Lord of the Discs

by Ernst Schneidereit

I had been sent to the Middle of the Continent. With me I carried two discs. My goal was to cast them into the baskets of Europe. My task would prove more difficult than I had thought, even with the 2002 PDGA Disc Golf Course Directory.

There was no Fellowship here, just my one companion. She, however, had no interest in my disc golfing. She was along to see the sights—imagine that! In Germany, Land of the Teutons, the Directory said the courses were too far afield from the paths of our sojourn. In France, the Franks and Goths treat disc golf courses as they treat day-old croissants—they are not to be found in their country. In Italy I fared no better. Surely the Continent is ready for hearty souls willing to plant baskets over the land.

Fair Geneva, in the Land of the Helveti and the Swiss, gave hope. Yet, there I was felled by a grave sickness (the stomach flu) and could not rise from my sickbed. When I had recovered, my journey required that I move on to the last and most storied destination—the Land of the Huns and the Magyars, Budapest.

Oud Buda Island sits near the west shore of the mighty Danube River, north of the center of the great city of the Hungarians. The isle is not hard for the traveler to reach, but it requires going deep underground to the Caverns of the Metro and then walking to the Green Line city train. One may also sail by riverboat.

The closer I came to the city, the more my precious discs desired to be tossed. With me was an Innova Shark DX midrange—a straight shooter that would be unlikely to stray into the waters. My driver was a 150g Innova Archangel, perfect for a water course, for it would float if it betrayed me.

An Elfish lass, the concierge for my inn no less, told me that the Directory's contact was outdated—no such phone number existed anymore. Even her arts of discovery could not use it, for it came from the Last Age of Men, a relic of the Communist period. They did not use these numbers in this Age. She still directed me to the north side of the island and sent me on my way with hope. There, she said, were sporting halls and horsemen and fields, while the south of the island housed only merchants and craftsmen. The situation seemed grave. Would the course still be there, built in 1995 said the Directory, if there was no keeper?

As I rode the rails to my destination, I noticed large numbers of orc-like creatures. Their hair was matted, they wore huge packs on their backs, their clothes were tattered and shoes worn. Worst of all, no matter what their language, these Back-Packer Orcs stank with the stench of Mordor. They slept and fought and loitered in every station I saw on the way. At my stop, they were streaming towards the island and I was forced to travel along with them. What manner of evil was causing this flood towards my destination?

When I arrived at the walking bridge to the north side of Oud Buda, these dark people were everywhere. By the hundreds they were waiting, despite the soggy ground from a morning rain. They lay drunk in the gutters, stoned in the mud, lying on mats and cardboard and sleeping bags on grass and pavement and riverbank.

When I came to the bridge, it was thick with them, but the discs in my pack urged me on. I forced my way through the throng—what is the cause of this?

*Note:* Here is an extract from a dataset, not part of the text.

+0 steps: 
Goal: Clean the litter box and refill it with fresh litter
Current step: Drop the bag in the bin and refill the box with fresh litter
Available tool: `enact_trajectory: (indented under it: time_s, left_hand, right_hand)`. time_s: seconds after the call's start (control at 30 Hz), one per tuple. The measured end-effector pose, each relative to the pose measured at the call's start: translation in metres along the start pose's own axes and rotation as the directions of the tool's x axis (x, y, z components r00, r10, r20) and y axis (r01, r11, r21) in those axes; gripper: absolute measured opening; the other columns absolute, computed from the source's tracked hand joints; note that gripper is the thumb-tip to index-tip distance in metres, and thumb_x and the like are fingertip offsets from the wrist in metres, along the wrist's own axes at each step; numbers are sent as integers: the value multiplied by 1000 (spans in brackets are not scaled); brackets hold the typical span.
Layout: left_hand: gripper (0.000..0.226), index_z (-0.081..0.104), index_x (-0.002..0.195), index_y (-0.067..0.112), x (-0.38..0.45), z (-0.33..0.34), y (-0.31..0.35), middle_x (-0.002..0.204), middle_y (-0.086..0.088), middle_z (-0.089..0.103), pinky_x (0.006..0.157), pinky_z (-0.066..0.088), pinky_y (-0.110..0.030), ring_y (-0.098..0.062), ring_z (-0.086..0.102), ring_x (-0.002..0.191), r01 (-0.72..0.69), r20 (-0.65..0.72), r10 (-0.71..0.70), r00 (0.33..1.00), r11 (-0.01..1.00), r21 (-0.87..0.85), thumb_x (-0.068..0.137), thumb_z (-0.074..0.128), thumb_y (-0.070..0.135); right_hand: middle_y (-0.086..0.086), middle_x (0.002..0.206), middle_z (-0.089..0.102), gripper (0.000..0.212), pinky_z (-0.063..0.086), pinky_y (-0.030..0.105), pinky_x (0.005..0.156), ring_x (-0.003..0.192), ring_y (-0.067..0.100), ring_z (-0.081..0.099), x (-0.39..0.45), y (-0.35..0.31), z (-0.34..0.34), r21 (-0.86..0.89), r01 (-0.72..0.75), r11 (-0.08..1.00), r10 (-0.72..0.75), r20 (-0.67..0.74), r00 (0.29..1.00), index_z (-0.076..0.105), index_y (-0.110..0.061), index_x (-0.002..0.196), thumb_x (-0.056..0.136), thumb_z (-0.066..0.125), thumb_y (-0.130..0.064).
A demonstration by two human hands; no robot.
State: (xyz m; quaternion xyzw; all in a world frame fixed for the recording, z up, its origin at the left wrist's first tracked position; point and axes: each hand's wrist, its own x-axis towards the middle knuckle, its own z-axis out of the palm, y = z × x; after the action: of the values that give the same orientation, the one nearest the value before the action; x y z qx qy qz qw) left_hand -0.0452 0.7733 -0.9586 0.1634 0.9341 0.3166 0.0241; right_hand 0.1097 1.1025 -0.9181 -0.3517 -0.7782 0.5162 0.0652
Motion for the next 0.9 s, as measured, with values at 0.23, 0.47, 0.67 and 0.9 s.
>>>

At the entrance to the bridge, three large trolls blocked the way—Security Beasts. I told them to let me pass. I wished to disc golf. They crossed their arms and grunted "Where is your Pass?" "Why do I need a Pass?" "Rock Festival. Starts tonight. All week long orc-folk play on island."

The sight of the discs did not change their minds. They did not know of disc golf. I snuck into the island by way of another bridge. I saw the horse fields and docks and shops where they made machines and places for sport. Men and Women I found and asked if they knew where there was a disc golf course, but none knew the place or recognized my discs for what they were. I went back to the inn, dejected. In my task, I had failed.

When I returned home, I consulted the new 2003 PDGA Directory. It too gave the old number for the course in Budapest. I fear that this place may no longer exist. But in other lands, I noticed more listings, some quite near to my friends in the Middle of the Continent, such as Mainz, Germany. I will travel there and try again. For far away baskets my discs are calling.